**INPUT:**
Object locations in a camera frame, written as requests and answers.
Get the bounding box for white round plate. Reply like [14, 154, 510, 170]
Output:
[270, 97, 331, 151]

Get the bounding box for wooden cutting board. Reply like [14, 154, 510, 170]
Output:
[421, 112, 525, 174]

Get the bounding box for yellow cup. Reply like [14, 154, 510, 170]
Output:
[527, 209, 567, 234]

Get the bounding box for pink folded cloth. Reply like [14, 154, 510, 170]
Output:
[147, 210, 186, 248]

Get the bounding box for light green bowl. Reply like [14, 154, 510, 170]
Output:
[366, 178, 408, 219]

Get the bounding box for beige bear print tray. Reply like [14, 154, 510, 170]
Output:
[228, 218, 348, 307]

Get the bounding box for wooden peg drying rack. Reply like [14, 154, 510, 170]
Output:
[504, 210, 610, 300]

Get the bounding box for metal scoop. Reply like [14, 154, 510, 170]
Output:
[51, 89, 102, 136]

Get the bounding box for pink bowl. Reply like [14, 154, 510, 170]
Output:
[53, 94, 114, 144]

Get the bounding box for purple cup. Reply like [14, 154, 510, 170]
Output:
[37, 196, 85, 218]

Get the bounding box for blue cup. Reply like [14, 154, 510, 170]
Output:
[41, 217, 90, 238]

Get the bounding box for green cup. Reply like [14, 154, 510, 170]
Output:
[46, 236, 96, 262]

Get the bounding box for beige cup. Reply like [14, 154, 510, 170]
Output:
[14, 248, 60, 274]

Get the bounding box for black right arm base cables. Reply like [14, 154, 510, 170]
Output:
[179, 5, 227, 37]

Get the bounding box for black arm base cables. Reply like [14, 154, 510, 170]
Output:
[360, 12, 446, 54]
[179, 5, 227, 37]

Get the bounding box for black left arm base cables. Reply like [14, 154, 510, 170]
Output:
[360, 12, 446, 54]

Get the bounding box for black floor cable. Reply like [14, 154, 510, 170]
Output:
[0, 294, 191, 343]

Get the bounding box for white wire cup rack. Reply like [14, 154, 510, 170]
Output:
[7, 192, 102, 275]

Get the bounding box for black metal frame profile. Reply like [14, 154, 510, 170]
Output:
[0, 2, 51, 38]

**AIM OF THE TASK:** Going through the records above, count the lines that hold "white" and answer with the count alone.

**RESULT OF THIS EXERCISE:** 2